EXERCISE GOAL: Only one stretch of the data below is wanted: the lines from the one with "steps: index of" through the one with "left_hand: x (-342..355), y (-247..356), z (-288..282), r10", repeated exactly.
Segment Start: DATASET
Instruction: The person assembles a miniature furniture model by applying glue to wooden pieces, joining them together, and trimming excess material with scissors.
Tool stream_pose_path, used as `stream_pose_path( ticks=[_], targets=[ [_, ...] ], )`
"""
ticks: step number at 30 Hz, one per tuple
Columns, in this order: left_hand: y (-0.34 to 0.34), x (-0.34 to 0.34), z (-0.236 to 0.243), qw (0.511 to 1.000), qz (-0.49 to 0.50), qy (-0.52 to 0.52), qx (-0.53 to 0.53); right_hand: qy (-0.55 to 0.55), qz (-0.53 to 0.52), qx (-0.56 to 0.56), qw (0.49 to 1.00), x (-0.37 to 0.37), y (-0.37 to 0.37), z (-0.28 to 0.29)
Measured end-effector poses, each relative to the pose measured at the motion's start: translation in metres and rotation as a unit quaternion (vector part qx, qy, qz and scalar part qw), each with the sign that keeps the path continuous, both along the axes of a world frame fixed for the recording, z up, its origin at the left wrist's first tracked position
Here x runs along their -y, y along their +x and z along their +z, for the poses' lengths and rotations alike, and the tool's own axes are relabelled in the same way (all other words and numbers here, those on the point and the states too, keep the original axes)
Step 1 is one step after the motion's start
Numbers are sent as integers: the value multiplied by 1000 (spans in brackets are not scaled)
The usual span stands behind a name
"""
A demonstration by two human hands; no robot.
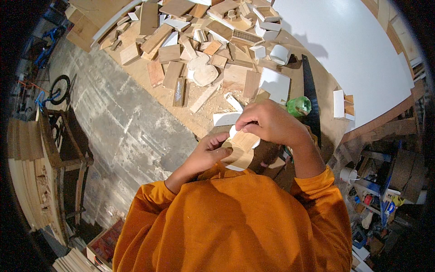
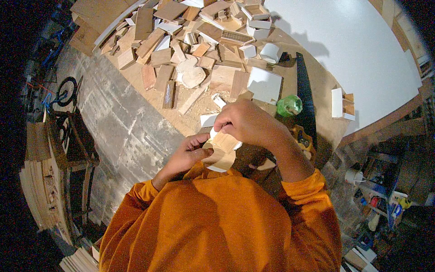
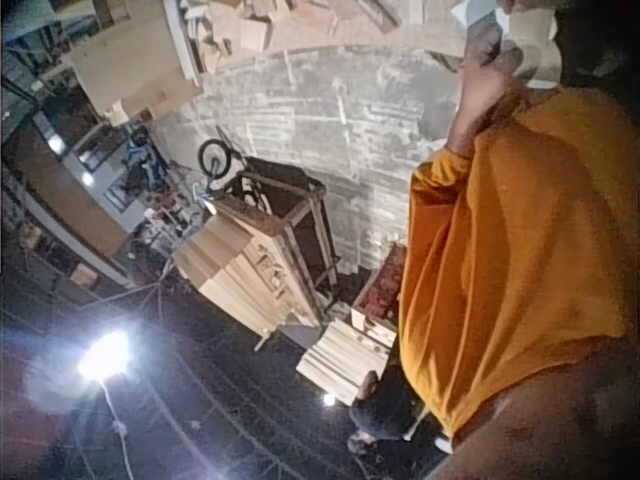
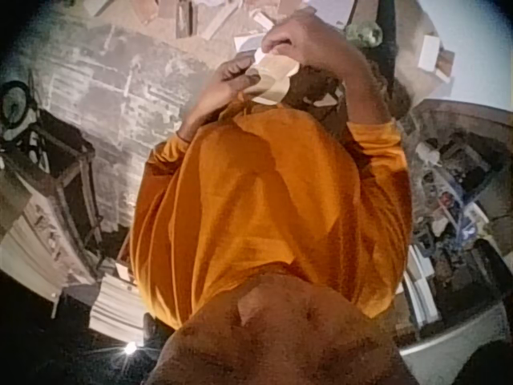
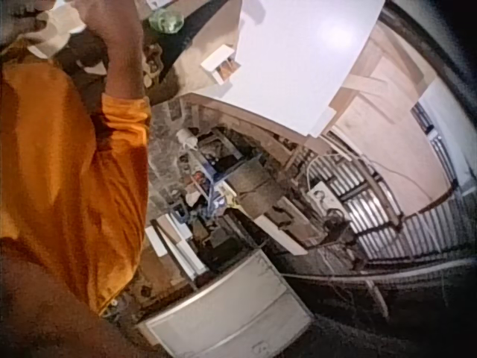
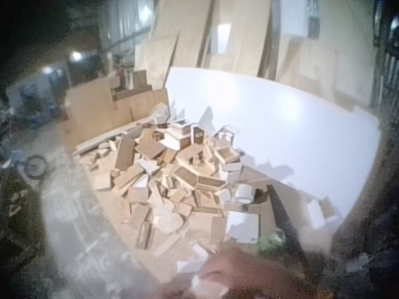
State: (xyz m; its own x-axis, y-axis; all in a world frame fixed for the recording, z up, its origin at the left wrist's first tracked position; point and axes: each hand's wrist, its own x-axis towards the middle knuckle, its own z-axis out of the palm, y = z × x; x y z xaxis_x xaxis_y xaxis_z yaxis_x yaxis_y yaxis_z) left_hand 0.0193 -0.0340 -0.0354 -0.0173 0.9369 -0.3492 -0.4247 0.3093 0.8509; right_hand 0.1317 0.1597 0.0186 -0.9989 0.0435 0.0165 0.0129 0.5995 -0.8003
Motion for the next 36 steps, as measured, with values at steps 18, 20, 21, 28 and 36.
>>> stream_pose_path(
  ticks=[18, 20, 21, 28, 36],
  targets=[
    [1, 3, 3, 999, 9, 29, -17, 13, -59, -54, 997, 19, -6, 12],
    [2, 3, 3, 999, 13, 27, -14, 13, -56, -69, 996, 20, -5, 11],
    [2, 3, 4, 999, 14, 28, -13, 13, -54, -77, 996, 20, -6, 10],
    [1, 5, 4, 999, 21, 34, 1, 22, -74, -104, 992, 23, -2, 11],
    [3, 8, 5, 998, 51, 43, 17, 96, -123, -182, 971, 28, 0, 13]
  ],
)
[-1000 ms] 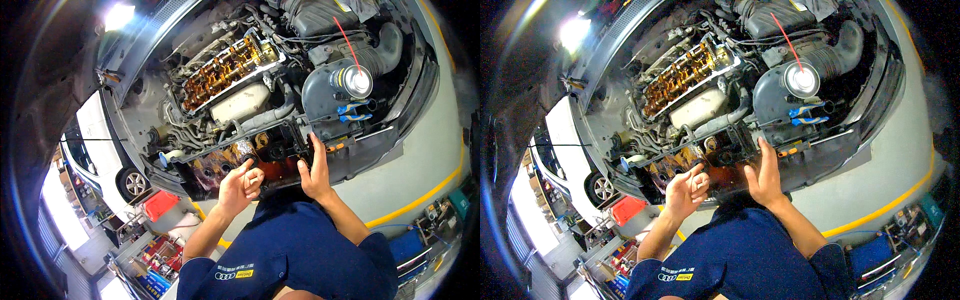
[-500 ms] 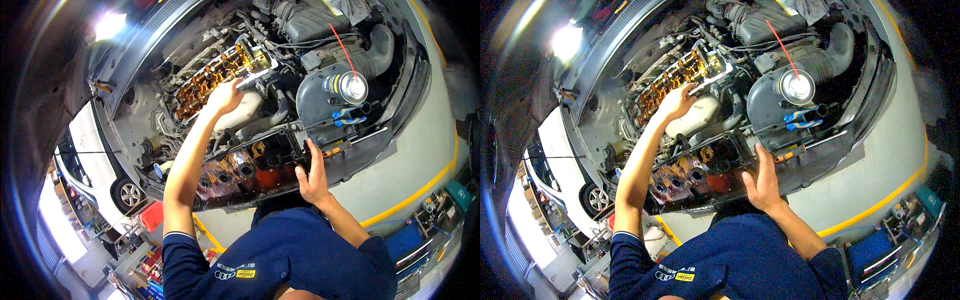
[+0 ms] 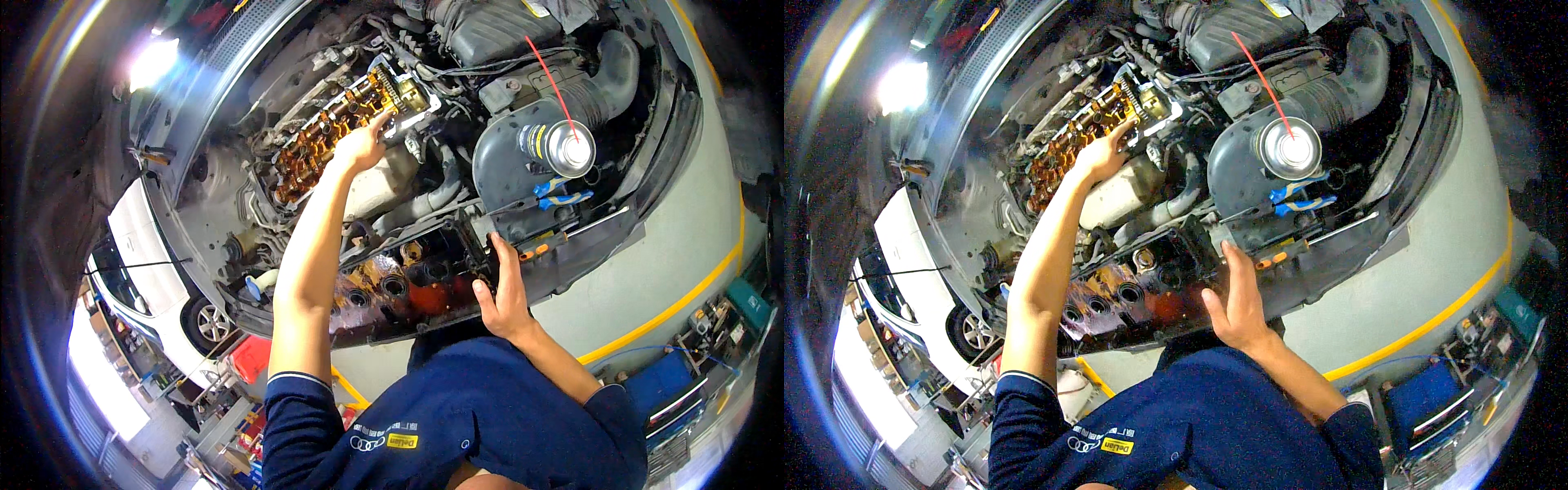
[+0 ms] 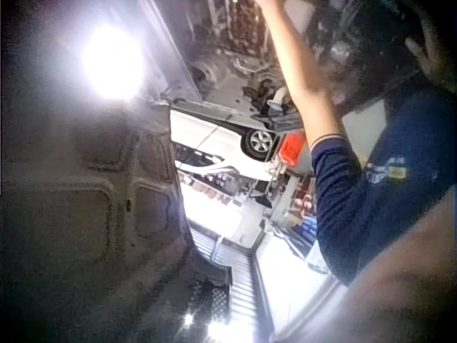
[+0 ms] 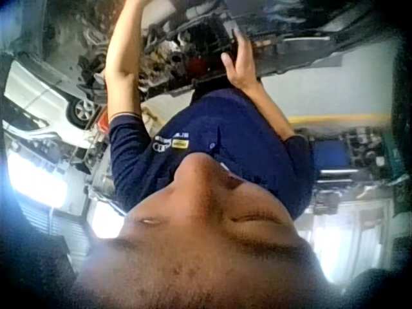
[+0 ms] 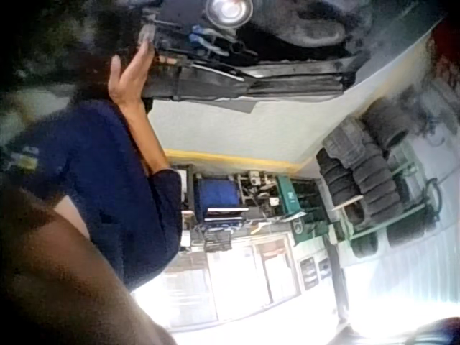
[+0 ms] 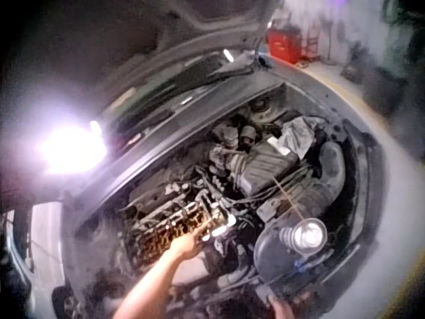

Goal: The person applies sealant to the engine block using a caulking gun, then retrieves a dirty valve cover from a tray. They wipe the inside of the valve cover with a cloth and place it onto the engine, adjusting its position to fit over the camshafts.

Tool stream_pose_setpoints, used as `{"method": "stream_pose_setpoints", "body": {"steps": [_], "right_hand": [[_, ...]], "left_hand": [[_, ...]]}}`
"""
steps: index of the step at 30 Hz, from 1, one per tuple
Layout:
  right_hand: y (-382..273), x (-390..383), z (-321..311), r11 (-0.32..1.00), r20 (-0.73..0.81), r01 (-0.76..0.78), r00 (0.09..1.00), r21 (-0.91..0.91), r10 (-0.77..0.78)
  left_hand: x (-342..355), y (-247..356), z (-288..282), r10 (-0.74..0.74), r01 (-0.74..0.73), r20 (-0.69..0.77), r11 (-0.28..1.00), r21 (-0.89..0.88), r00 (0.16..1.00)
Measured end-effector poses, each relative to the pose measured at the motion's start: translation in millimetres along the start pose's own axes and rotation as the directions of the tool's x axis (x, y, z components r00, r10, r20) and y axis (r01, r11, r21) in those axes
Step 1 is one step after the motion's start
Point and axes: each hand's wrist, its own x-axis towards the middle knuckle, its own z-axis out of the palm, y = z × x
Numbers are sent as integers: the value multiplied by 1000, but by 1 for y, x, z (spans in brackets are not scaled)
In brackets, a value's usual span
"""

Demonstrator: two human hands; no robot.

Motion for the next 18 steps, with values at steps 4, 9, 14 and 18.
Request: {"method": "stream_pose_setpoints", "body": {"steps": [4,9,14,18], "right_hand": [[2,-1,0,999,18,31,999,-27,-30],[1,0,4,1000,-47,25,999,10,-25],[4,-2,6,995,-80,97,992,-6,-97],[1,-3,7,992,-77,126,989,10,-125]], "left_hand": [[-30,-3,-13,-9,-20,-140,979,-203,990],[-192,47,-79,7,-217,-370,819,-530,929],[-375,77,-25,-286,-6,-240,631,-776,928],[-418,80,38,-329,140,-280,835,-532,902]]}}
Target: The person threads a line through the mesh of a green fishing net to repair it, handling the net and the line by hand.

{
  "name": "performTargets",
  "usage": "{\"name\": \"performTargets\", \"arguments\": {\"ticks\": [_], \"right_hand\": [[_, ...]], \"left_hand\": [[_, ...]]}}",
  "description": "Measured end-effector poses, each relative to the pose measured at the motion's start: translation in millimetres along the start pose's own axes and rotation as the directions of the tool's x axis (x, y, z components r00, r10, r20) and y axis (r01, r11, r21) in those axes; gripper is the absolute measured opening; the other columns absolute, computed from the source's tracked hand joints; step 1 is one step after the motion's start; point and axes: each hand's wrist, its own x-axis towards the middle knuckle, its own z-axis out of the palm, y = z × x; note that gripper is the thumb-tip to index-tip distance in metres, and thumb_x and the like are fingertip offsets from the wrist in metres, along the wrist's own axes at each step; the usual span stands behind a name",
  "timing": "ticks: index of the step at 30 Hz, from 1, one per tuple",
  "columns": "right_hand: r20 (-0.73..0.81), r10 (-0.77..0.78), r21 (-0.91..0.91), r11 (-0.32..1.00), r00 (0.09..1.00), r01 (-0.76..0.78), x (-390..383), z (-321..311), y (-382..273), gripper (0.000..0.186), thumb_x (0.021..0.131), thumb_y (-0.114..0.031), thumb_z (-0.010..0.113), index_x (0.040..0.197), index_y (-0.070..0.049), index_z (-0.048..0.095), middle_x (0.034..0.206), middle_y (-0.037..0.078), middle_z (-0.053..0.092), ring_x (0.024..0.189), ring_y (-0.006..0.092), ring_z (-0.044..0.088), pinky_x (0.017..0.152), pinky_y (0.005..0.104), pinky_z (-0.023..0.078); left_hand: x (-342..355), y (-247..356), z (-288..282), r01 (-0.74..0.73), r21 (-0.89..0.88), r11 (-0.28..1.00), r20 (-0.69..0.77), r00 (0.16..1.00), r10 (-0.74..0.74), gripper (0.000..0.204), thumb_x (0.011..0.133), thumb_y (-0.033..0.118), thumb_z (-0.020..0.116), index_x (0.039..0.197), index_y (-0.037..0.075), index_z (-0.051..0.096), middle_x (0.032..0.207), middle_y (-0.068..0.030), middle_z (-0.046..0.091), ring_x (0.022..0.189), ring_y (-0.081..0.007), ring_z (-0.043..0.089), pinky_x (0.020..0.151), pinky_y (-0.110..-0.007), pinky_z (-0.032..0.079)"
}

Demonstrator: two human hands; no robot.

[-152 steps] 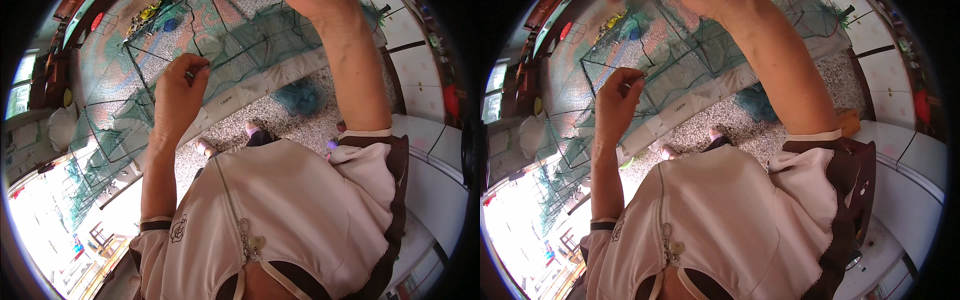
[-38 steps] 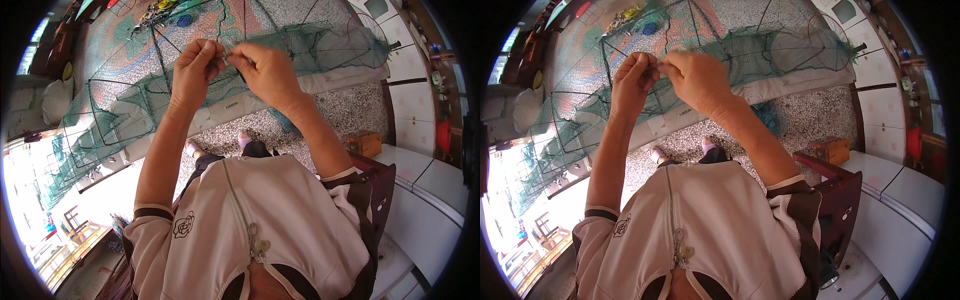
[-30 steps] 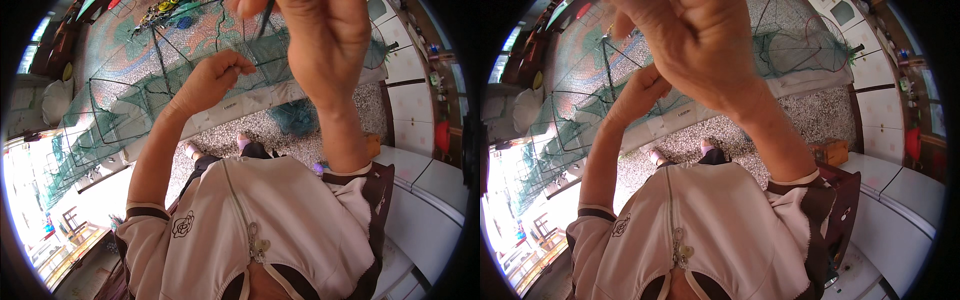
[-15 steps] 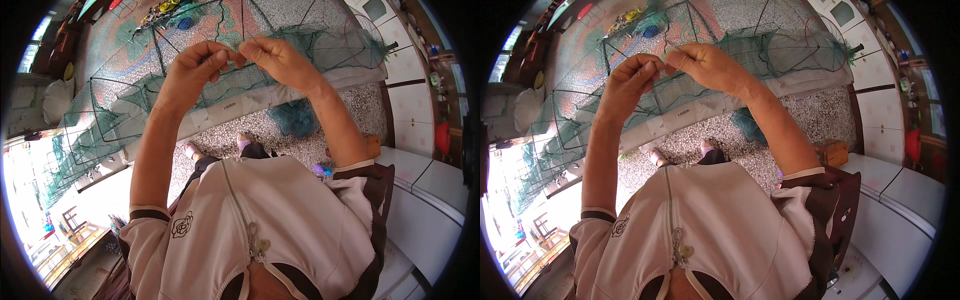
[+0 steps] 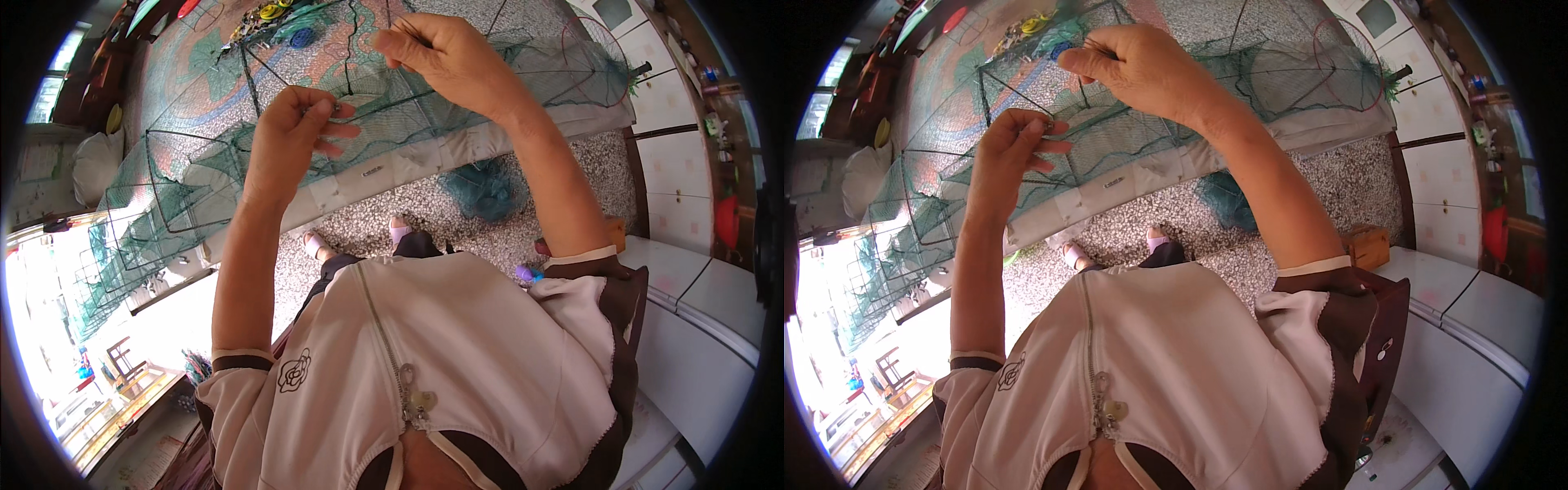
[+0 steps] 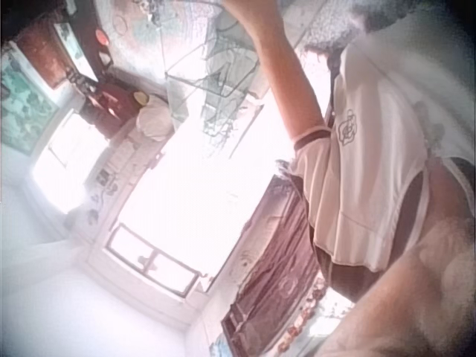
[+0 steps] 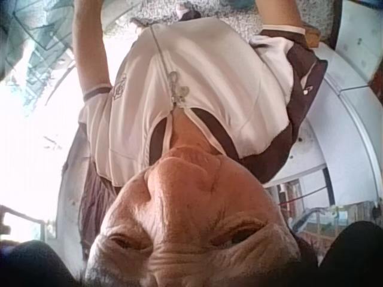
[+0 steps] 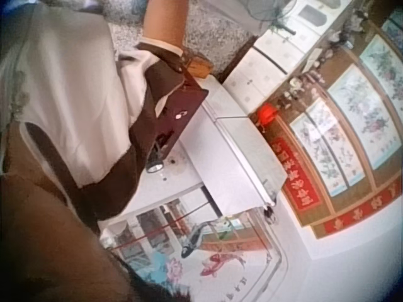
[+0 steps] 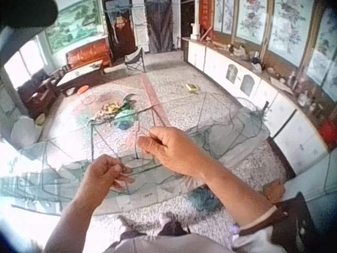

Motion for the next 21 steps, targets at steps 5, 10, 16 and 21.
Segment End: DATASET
ANSWER BOX:
steps: index of the step at 30 Hz, from 1, one per tuple
Layout:
  right_hand: y (-382..273), x (-390..383), z (-321..311), r11 (-0.32..1.00), r20 (-0.73..0.81), r01 (-0.76..0.78), r00 (0.09..1.00), r21 (-0.91..0.91), r10 (-0.77..0.78)
  left_hand: x (-342..355), y (-247..356), z (-288..282), r10 (-0.74..0.74), r01 (-0.74..0.73), r20 (-0.69..0.77), r11 (-0.28..1.00), r21 (-0.89..0.88), r00 (0.16..1.00)

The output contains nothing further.